- **Data extracted from a collection**
§ §
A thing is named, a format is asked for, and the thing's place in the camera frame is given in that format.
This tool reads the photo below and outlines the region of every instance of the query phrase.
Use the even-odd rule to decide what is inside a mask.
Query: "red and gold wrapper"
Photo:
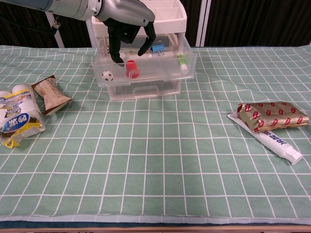
[[[237,114],[253,132],[307,126],[309,117],[291,103],[240,103]]]

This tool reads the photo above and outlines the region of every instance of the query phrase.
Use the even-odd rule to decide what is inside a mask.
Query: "white drawer organizer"
[[[114,63],[108,53],[107,27],[96,18],[92,26],[98,49],[92,63],[99,87],[107,87],[110,100],[135,100],[180,93],[181,81],[194,77],[196,54],[186,38],[187,15],[179,0],[141,0],[155,14],[154,45],[164,45],[164,51],[153,53],[148,50],[138,56],[146,34],[140,29],[132,44],[121,44],[124,67]],[[135,61],[136,70],[126,75],[126,63]]]

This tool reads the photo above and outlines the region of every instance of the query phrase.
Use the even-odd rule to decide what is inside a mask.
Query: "red cup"
[[[139,70],[137,68],[135,61],[130,60],[126,63],[126,76],[131,79],[135,79],[139,77]]]

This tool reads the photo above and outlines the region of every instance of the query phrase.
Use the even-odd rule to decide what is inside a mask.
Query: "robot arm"
[[[120,58],[121,41],[132,43],[144,27],[147,38],[138,55],[143,55],[156,38],[155,15],[139,0],[0,0],[6,3],[51,12],[55,15],[87,20],[92,16],[108,27],[109,49],[115,63]]]

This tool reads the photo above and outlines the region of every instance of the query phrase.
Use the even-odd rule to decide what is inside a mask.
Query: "green checkered tablecloth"
[[[304,155],[291,166],[226,116],[281,100],[311,117],[311,47],[193,50],[180,95],[110,102],[96,49],[0,46],[0,89],[55,75],[73,98],[0,146],[0,220],[311,224],[311,126],[275,131]]]

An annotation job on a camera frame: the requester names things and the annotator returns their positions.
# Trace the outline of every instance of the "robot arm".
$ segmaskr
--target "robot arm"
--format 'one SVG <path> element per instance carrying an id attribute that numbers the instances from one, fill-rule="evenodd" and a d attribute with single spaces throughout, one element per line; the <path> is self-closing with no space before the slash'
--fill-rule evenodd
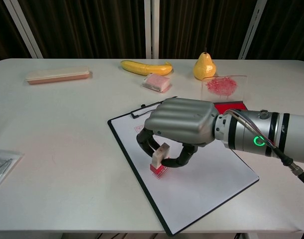
<path id="1" fill-rule="evenodd" d="M 198 147 L 218 139 L 230 149 L 278 157 L 304 182 L 304 171 L 292 160 L 304 163 L 304 116 L 266 110 L 220 115 L 212 102 L 170 98 L 151 113 L 137 136 L 150 156 L 159 148 L 153 135 L 183 144 L 178 158 L 162 160 L 167 167 L 186 165 Z"/>

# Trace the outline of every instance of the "white table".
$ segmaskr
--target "white table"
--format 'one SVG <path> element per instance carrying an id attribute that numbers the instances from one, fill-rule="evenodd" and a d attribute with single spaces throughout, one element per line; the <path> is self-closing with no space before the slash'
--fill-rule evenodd
<path id="1" fill-rule="evenodd" d="M 0 231 L 163 231 L 106 122 L 167 97 L 199 98 L 201 83 L 193 77 L 195 60 L 170 60 L 173 87 L 159 94 L 140 87 L 143 77 L 119 62 L 0 61 L 0 148 L 25 154 L 0 185 Z M 249 109 L 304 115 L 304 62 L 215 63 L 219 75 L 248 76 Z M 33 70 L 82 65 L 91 79 L 35 86 L 24 80 Z M 304 230 L 304 184 L 275 158 L 239 155 L 260 181 L 186 232 Z"/>

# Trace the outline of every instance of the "transparent plastic sheet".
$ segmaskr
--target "transparent plastic sheet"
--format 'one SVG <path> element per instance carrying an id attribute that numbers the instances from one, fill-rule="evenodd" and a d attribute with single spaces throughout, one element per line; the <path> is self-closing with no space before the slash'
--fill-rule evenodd
<path id="1" fill-rule="evenodd" d="M 0 183 L 22 158 L 23 154 L 12 151 L 0 150 Z"/>
<path id="2" fill-rule="evenodd" d="M 201 100 L 243 102 L 246 88 L 247 76 L 213 76 L 203 78 Z"/>

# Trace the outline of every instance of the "pink eraser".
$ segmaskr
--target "pink eraser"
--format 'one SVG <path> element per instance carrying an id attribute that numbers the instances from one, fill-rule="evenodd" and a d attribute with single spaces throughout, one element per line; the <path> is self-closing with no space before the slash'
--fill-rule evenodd
<path id="1" fill-rule="evenodd" d="M 142 86 L 158 92 L 165 92 L 170 87 L 171 79 L 157 74 L 149 74 L 143 81 Z"/>

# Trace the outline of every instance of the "banana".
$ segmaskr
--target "banana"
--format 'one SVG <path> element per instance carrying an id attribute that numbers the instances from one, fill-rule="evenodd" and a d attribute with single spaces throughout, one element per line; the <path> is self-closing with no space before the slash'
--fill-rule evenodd
<path id="1" fill-rule="evenodd" d="M 146 65 L 136 61 L 121 61 L 121 66 L 124 70 L 130 71 L 139 75 L 147 76 L 150 73 L 155 73 L 161 76 L 169 74 L 173 67 L 171 63 L 165 62 L 165 65 Z"/>

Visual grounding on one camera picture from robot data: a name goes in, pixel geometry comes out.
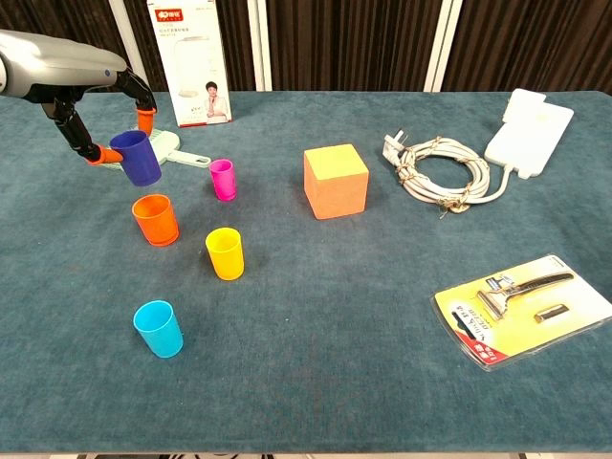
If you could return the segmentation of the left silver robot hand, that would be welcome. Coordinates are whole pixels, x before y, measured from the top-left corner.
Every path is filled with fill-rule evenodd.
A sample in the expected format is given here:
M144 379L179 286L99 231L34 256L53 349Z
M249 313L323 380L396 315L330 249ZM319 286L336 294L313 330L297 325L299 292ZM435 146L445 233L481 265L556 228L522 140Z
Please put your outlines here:
M122 160L92 141L75 108L86 92L102 87L132 98L139 129L152 132L157 113L153 92L119 55L44 34L1 32L1 95L41 105L66 142L91 165Z

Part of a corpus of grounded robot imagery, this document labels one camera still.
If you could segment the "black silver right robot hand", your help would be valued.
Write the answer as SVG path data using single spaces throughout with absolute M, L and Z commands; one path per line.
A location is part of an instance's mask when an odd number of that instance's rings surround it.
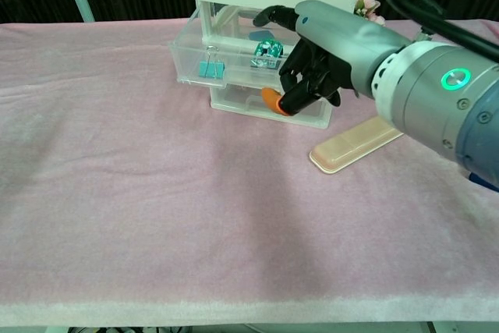
M 372 97 L 379 66 L 410 44 L 387 27 L 317 0 L 293 8 L 269 6 L 253 18 L 256 27 L 269 23 L 299 36 L 278 71 L 283 92 L 261 91 L 266 106 L 283 116 L 296 115 L 321 98 L 338 107 L 341 89 Z

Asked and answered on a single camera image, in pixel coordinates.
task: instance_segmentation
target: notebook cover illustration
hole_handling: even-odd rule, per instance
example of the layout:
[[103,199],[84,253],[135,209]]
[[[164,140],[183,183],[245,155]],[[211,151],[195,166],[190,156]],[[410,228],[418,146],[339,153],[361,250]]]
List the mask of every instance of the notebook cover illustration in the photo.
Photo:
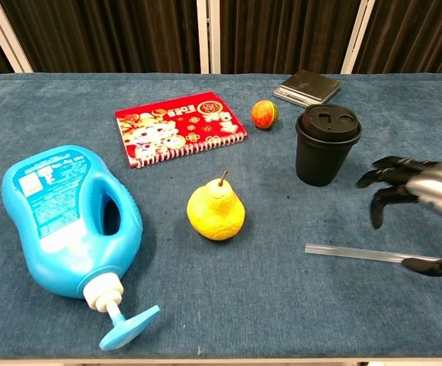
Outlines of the notebook cover illustration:
[[117,111],[115,117],[132,168],[247,137],[238,118],[213,92]]

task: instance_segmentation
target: pump nozzle
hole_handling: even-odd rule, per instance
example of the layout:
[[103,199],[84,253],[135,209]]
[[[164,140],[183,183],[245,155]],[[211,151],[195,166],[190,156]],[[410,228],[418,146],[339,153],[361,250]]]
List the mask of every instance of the pump nozzle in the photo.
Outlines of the pump nozzle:
[[99,346],[110,351],[127,344],[139,335],[160,313],[158,306],[126,320],[118,304],[121,302],[123,285],[114,273],[104,273],[89,281],[84,287],[84,297],[89,307],[101,313],[107,312],[113,322],[113,329],[104,336]]

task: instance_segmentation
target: metal robot arm
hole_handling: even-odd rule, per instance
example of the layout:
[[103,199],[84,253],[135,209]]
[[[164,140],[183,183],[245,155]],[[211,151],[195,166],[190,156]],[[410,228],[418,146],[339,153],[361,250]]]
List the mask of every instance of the metal robot arm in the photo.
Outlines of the metal robot arm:
[[[373,196],[370,217],[375,229],[383,224],[383,209],[387,204],[420,203],[442,215],[442,162],[387,156],[373,166],[376,170],[361,177],[357,186],[365,188],[378,181],[392,185],[379,189]],[[430,262],[407,258],[402,264],[423,275],[442,277],[442,259]]]

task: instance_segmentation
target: table
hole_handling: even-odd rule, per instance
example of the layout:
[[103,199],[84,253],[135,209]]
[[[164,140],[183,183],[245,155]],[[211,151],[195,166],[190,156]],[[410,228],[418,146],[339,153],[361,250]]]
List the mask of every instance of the table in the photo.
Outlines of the table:
[[[272,97],[287,75],[0,75],[0,184],[13,163],[54,146],[95,151],[129,188],[145,227],[121,308],[162,310],[138,339],[102,352],[108,316],[33,281],[0,189],[0,359],[442,357],[442,278],[303,250],[312,242],[442,256],[442,218],[397,205],[373,230],[378,188],[355,188],[387,155],[442,160],[442,75],[333,76],[341,90],[330,102],[354,111],[364,133],[338,177],[314,188],[295,175],[303,109]],[[244,123],[246,141],[128,167],[115,110],[210,90]],[[269,132],[250,120],[262,98],[280,109]],[[185,206],[224,169],[247,217],[218,244],[194,232]]]

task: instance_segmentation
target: small round fruit
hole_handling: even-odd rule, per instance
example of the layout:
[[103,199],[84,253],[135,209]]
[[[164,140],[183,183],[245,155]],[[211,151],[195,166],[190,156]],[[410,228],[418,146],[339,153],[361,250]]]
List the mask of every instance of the small round fruit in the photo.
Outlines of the small round fruit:
[[271,128],[278,115],[277,106],[272,101],[258,101],[251,110],[253,123],[262,130]]

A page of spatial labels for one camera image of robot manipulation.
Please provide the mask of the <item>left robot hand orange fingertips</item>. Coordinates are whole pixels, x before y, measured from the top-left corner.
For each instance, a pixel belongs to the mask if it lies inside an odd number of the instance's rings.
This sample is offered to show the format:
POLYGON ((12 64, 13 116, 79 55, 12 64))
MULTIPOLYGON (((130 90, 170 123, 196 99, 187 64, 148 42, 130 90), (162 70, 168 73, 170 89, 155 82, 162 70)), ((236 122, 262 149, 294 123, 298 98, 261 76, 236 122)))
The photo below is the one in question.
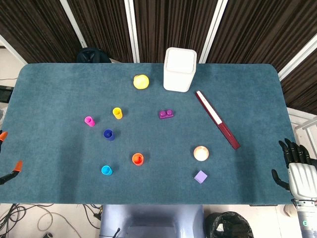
§ §
Count the lines above that contain the word "would". Write only the number.

- **ANSWER SPACE**
2